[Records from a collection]
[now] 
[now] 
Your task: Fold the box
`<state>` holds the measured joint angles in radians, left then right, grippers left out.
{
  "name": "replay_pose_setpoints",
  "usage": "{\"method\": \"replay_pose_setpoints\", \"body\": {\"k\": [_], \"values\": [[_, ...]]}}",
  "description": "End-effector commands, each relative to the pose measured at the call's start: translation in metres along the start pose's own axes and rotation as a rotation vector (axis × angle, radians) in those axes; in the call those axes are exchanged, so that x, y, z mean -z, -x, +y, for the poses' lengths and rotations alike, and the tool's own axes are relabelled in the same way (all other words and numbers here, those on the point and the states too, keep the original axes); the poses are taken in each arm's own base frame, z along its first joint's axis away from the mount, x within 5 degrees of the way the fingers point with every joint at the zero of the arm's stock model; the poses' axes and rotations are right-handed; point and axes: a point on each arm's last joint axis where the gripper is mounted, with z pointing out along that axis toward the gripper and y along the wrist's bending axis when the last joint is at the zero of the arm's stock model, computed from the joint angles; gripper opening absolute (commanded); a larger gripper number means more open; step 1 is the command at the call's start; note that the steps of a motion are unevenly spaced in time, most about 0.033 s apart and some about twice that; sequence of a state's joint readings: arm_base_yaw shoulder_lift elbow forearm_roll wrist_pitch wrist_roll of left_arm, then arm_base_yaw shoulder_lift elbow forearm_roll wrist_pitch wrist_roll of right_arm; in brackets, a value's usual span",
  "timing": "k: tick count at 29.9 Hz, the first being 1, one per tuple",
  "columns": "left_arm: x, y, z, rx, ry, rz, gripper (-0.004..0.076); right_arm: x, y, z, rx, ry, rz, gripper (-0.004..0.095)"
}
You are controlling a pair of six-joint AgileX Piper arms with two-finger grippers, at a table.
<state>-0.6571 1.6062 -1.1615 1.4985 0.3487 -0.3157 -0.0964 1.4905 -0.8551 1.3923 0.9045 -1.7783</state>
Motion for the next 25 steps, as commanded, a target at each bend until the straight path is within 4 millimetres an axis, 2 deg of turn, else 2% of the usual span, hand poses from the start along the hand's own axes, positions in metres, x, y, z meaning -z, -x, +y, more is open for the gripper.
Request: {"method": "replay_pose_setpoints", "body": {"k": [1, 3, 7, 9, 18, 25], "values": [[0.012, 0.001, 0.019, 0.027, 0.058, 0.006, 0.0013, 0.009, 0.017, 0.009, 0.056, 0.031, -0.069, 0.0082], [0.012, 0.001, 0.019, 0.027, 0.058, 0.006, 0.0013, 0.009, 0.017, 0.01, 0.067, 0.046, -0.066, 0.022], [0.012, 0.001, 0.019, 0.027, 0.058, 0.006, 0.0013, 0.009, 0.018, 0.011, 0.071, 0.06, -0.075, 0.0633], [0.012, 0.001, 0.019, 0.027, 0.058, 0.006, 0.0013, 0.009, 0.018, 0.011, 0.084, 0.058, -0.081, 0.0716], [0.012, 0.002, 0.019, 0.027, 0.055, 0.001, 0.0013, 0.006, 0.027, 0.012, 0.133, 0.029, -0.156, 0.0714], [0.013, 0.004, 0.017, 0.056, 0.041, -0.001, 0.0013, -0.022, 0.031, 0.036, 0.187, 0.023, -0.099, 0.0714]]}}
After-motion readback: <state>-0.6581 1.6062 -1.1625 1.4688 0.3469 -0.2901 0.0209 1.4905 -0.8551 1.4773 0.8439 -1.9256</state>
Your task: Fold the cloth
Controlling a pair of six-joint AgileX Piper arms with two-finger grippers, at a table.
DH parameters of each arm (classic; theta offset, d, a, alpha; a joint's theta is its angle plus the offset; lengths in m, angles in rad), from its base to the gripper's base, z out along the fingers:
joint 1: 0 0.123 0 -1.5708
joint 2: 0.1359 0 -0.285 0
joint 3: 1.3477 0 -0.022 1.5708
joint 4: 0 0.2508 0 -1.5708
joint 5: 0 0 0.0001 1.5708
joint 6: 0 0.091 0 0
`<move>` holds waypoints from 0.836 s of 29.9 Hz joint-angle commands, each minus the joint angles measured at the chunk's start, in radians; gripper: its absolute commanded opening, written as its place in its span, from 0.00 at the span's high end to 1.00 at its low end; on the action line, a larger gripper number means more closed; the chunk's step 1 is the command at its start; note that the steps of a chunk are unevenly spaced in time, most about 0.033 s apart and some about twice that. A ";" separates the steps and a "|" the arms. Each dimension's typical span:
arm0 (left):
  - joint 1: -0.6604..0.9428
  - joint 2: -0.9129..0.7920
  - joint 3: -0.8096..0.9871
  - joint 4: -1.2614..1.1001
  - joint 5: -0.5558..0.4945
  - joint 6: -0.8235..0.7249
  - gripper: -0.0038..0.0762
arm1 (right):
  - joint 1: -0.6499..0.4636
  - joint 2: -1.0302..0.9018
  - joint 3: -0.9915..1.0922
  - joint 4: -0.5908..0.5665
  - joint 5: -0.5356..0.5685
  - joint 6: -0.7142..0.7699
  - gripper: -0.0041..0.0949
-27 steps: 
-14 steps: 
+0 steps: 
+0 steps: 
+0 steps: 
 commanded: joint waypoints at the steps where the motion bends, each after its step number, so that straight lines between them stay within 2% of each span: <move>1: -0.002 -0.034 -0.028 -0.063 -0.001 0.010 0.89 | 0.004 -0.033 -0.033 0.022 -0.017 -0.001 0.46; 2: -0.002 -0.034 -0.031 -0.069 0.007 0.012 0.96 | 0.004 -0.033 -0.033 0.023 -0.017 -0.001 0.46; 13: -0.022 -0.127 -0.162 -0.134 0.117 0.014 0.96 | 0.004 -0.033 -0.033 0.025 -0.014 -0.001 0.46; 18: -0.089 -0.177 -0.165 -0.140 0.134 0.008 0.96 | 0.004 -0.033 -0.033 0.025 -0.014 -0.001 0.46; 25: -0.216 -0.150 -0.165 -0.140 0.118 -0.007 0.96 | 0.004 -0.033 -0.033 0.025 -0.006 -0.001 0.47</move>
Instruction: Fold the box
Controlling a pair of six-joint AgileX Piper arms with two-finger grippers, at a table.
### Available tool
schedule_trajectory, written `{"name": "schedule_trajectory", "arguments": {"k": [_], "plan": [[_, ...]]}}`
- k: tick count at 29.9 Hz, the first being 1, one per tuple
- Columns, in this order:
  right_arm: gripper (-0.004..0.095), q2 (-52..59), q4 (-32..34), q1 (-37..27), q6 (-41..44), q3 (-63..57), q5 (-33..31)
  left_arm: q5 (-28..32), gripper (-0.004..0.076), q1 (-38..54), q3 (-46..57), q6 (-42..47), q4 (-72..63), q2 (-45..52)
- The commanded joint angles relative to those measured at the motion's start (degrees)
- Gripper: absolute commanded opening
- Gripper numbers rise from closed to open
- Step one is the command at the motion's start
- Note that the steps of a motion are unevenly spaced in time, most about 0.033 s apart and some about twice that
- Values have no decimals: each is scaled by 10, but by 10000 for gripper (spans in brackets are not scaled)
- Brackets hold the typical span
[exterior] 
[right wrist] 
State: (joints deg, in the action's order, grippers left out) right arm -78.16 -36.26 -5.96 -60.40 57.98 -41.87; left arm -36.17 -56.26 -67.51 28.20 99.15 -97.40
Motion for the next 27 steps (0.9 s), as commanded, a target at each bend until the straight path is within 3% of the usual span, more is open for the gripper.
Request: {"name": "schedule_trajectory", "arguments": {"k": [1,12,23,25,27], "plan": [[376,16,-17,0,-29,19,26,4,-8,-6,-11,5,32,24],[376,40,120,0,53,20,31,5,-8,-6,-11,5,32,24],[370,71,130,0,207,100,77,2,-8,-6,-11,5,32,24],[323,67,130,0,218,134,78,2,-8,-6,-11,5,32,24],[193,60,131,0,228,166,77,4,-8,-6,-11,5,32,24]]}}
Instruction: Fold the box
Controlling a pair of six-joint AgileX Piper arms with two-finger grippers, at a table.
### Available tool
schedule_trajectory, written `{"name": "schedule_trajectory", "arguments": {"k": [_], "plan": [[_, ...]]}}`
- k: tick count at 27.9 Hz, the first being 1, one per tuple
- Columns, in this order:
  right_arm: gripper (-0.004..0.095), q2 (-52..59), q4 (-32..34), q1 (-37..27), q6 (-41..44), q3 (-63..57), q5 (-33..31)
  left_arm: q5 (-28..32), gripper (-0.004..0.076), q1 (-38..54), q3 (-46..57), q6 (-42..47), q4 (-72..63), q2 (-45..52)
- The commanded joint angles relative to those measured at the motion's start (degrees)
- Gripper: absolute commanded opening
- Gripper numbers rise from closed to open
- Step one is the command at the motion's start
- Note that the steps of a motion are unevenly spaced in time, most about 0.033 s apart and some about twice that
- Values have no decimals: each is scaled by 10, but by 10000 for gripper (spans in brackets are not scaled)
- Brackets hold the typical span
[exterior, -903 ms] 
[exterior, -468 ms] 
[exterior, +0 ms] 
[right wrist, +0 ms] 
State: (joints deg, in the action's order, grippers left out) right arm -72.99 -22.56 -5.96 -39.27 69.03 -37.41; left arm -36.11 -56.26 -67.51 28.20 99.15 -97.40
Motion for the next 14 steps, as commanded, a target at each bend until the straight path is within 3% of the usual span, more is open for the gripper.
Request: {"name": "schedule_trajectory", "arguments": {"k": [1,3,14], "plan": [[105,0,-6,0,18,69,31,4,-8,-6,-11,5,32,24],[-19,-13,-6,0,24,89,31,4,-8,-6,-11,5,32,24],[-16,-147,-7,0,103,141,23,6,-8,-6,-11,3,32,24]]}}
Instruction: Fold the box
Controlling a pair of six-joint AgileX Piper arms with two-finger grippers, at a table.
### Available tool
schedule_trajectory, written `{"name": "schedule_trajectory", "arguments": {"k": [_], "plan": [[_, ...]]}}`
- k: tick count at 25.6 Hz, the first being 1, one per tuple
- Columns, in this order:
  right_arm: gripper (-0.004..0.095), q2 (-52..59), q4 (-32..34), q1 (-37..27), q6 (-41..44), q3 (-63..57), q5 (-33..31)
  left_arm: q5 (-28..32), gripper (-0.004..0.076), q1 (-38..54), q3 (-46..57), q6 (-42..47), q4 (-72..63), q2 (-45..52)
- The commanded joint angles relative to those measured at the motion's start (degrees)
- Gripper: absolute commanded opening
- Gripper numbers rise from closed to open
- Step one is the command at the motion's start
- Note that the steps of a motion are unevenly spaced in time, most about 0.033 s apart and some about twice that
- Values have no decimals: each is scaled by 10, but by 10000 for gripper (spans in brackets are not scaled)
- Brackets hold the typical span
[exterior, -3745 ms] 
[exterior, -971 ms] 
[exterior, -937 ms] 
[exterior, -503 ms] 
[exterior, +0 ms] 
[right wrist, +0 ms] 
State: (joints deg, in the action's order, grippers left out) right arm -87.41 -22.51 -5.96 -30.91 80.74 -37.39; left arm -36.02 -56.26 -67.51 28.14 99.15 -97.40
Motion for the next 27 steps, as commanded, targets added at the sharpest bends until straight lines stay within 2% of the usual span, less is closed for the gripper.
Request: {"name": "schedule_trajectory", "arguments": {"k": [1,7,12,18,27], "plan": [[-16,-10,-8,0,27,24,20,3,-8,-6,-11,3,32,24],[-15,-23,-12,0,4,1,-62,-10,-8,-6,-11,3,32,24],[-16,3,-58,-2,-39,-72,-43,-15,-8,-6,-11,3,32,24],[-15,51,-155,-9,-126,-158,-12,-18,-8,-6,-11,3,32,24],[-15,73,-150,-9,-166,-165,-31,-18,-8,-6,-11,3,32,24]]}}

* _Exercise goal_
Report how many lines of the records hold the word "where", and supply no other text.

* _Worked solution_
2